Blues 0 Norwich City 1 .. Report

Last updated : 17 October 2006 By Richard Barker

I thought I was depressed after Ipswich at home. I thought I was depressed after Leeds away. I thought I was depressed after Leicester at home. I thought I was depressed after Luton away. I thought I was depressed after last season's shambles and the subsequent relegation. Well, heaven knows I'm miserable now.

I'm not going to go into much detail during this report for many reasons - it's late and I want to go to bed, I'm slowly running out of innovative and witty ways of saying the same old thing, and mainly, because I do feel miserable, because there's that air about this evening that suggests that we have just witnessed the end of an era.

In some ways there's definitely been an end of an era tonight. After the final whistle the Blues fans turned on Steve Bruce, in numbers, for the first time. That's the end of an era in a sense. What needs to happen now is for Bruce to be dignified and walk away from the job and end this particular era in both the club's life and his life.

If you could pick a 90 minute period to summarise the past couple of years under Steve Bruce, then this was a fine example. Eleven Birmingham City players were picked in eleven different positions. That was it. There was no system, pattern to their play, indication of having worked on anything in training, etc, etc. Blues did not have one spell, even for five minutes, in which they bossed the game. Not once from a throw-in, corner, free-kick, goal-kick, anything at all, could you see what we were trying to do. There was no shape, no cohesion, nothing. There was nothing from Blues. Absolutely nothing. This was by far their poorest performance of the season - by a distance in fact. Blues were like an empty shell of a team.

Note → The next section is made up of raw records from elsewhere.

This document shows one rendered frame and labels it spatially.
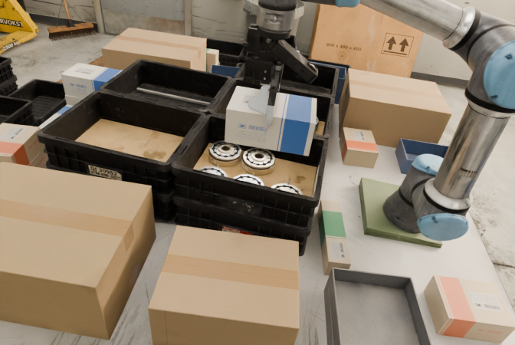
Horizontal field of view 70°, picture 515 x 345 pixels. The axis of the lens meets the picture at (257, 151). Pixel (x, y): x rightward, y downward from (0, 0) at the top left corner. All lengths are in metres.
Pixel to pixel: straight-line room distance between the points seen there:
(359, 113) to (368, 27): 2.41
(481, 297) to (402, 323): 0.23
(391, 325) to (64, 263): 0.73
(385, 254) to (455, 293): 0.21
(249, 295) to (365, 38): 3.37
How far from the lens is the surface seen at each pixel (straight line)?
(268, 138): 0.85
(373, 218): 1.24
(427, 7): 0.91
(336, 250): 1.07
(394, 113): 1.59
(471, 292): 1.13
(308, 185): 1.13
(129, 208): 0.93
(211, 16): 4.21
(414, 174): 1.17
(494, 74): 0.83
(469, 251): 1.35
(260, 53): 0.81
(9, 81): 2.61
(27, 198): 1.03
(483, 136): 0.93
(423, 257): 1.25
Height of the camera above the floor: 1.55
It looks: 36 degrees down
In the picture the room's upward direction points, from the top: 7 degrees clockwise

Norwich, on the other hand, were a team with probably less talent on paper (though in fairness, they do still have some fair players) who were organised and knew the job they were doing. They had a plan. They played to that plan. They got three points. Job done for them. They played with a noticeable formation (the 4-5-1/4-3-3 one employed by a fair few teams) and with players knowing their jobs - Darren Huckerby and Lee Croft both performed the wide midfield/supporting strikers roles admirably, Dickson Etuhu got forward from midfield superbly, Robert Earnshaw did a fine job (finishing aside) as a lone-ish striker (though Huckerby, Croft and Etuhu all supported him very well), and Youssef Safri anchored the midfield with authority. YOU COULD SEE WHAT THEY WERE SET UP TO DO! It really was that simple! They did it well, and there you go. As I say, job done. Had Earnshaw finished as he has done for most of this season, and had Maik Taylor not handled pretty well, this could comfortably been 4-0 or 5-0 to the visitors, and you couldn't really begrudge them that, as they came with a plan, stuck to it, did their jobs and got the result. You can only say 'fair play' to that.

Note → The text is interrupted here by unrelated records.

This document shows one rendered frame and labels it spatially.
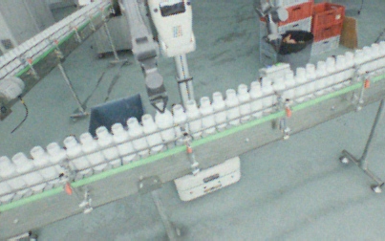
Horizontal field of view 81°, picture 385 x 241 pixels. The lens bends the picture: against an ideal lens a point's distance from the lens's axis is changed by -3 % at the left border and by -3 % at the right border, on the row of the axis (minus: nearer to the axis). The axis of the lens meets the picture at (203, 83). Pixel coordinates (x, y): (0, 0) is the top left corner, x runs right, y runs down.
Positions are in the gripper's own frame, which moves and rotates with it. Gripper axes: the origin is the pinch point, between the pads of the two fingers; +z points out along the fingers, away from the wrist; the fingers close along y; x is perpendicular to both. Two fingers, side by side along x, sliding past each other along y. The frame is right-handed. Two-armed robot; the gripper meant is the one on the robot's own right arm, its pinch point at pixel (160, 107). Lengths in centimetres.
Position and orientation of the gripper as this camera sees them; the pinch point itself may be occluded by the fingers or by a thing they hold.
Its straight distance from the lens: 92.9
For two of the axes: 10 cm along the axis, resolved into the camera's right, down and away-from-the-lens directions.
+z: 1.3, 8.5, 5.1
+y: 3.3, 4.5, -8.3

Everything about Blues was flat tonight - the atmosphere in the ground was flat, the players were flat, the tempo of the game (Tempo?! What tempo!?) was flat, but tellingly the Blues bench was flat. They'd run out of ideas. I have to say, as I said earlier, you got a feeling that that was very much that. You really and truly have to hope so.

I've said a million times (well, maybe about ten, but enough) that I like Steve Bruce as a man, and I do. I can only hope and pray that he walks away now though. People turned on him tonight, but he still got off somewhat lightly. Things will begin to turn nasty unless he accepts that it's over - and it is now. Even after Luton, you sensed that as remote as it seemed, there was still the slightest chance that a good run would change things. That's gone now, after tonight. I'm afraid to say that the relationship's dead, and we all know that when a relationship's dead, there's little point in carrying on for the sake of it. Both parties are going to get hurt, and it's only going to make things worse. So, Sally from Devizes, you need to sit down with your husba... oops, sorry, drifted into another form of writing that I do there.

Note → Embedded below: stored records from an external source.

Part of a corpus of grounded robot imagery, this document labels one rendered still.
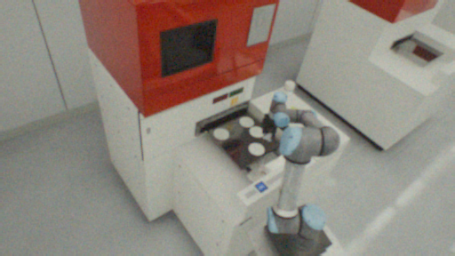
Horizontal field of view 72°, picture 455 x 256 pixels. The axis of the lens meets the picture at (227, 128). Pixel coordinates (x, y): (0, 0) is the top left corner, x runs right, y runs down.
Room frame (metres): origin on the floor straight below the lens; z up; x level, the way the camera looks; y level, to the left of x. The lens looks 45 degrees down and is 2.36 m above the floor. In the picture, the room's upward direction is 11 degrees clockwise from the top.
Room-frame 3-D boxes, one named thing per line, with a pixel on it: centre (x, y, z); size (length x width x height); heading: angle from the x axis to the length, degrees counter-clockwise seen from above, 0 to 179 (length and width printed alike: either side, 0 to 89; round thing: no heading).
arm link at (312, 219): (0.79, -0.46, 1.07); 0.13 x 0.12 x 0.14; 98
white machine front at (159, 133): (1.42, 0.17, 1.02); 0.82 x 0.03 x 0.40; 135
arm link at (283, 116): (1.24, -0.28, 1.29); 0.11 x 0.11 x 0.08; 8
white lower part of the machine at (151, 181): (1.66, 0.41, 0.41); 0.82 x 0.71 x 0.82; 135
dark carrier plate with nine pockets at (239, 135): (1.40, -0.12, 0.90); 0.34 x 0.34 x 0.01; 45
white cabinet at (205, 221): (1.39, -0.25, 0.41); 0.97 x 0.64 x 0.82; 135
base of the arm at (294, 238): (0.79, -0.47, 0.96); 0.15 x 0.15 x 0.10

Still, you get my point...

So, I don't know what else there is to say, other than looking at Steve Bruce tonight you saw a lonely, dejected, beaten man, and none of us - regardless of what people might say - would wish that upon him. It's time for him to go now - he must know that.

So, please, Steve, leave now before you completely sour the memories of Stern John's winner at Millwall, Darren Carter's penalty in Cardiff, Clinton Morrison's equaliser at Anfield, Geoff Horsfield's strike to make it 3-0 at home to the Villa, Horsfield's strike to make it 2-0 at Villa Park, Morrison's goal at home to Liverpool, Christophe Dugarry versus Southampton, Christophe Dugarry away at Charlton, well, just Christophe Dugarry, Stern John's equaliser at Villa Park, Emile Heskey's winner at home to Arsenal, Dunn and Morrison scoring at Villa Park, Heskey and Gray scoring at home to Villa, etc, etc, etc. There are so many memories that you have brought us that will be cherished, but now, by dragging this on, those memories will slowly fade, and you'll only be remembered for what's happening now. You will not reverse this - it's gone. Walk away with your head held up high as a manager that has brought Birmingham City Football Club more good memories than most of the rest of it's managers put together, and don't let your stubborness, or even foolishness, ruin that. It's over.